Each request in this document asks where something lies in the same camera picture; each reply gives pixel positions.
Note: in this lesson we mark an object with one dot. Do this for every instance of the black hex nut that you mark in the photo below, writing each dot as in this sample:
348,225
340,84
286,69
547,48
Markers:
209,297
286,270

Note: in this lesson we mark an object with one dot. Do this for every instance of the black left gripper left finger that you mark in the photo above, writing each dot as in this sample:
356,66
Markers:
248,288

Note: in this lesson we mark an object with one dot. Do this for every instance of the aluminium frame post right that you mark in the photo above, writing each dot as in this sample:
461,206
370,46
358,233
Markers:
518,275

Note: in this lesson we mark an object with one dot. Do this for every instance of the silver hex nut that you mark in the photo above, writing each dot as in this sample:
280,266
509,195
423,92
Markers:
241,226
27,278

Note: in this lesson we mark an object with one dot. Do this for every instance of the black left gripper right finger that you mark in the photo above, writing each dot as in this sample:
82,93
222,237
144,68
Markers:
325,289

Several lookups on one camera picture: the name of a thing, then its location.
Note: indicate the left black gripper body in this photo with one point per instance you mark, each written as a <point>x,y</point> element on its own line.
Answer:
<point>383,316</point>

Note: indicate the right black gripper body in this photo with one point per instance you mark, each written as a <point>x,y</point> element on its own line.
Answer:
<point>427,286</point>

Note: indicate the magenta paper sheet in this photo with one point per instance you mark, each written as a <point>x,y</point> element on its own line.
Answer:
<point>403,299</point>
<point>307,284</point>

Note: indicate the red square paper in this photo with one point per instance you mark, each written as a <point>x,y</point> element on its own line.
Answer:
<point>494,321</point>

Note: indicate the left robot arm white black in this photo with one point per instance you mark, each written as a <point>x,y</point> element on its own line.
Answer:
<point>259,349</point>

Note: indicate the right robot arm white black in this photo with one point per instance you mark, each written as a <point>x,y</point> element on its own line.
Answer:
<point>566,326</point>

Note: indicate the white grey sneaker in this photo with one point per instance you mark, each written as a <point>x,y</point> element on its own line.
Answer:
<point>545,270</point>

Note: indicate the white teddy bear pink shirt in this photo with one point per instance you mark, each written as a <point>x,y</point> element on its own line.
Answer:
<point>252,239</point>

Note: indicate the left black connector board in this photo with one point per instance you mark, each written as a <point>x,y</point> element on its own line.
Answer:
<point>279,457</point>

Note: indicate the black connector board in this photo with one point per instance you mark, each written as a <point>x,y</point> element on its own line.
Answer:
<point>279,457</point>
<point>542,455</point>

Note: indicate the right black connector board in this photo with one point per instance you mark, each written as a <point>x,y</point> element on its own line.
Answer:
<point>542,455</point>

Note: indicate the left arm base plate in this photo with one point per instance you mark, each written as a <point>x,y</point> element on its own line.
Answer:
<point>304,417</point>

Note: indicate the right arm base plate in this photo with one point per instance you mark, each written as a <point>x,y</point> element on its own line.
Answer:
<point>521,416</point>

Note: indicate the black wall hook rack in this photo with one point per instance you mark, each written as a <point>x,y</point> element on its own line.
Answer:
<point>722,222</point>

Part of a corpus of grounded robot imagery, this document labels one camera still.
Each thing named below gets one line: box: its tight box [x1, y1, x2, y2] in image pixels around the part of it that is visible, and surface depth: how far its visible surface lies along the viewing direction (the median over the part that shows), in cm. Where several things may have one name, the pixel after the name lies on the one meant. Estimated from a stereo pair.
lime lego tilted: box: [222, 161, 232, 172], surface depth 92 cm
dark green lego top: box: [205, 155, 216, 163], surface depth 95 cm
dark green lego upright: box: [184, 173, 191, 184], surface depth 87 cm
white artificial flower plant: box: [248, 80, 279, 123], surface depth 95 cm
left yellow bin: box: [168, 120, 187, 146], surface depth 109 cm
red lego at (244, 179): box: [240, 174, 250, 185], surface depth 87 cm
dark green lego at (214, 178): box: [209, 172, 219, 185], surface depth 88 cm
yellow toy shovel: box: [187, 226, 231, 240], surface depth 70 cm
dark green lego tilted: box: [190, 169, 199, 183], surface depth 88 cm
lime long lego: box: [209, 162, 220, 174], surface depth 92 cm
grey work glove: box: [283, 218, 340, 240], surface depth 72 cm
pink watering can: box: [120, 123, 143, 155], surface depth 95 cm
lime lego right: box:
• • •
• **About this task**: Output exactly the lines of the records from the first through the one bearing "of the silver", both ends included.

• **Written answer**:
Each request in this document asks where something lies in the same camera picture; each reply gives pixel positions.
Note: in this lesson we mark an object with one dot. Do this for every instance of the black hex nut that you mark in the photo below, writing each dot as in this sample:
348,225
340,84
286,69
547,48
Markers:
209,297
286,270

Note: in this lesson we mark an object with one dot. Do this for every instance of the black left gripper left finger that you mark in the photo above, writing each dot as in this sample:
356,66
Markers:
248,288

Note: in this lesson we mark an object with one dot. Do this for every instance of the aluminium frame post right that you mark in the photo above, writing each dot as in this sample:
461,206
370,46
358,233
Markers:
518,275

Note: in this lesson we mark an object with one dot. Do this for every instance of the silver hex nut that you mark in the photo above, writing each dot as in this sample:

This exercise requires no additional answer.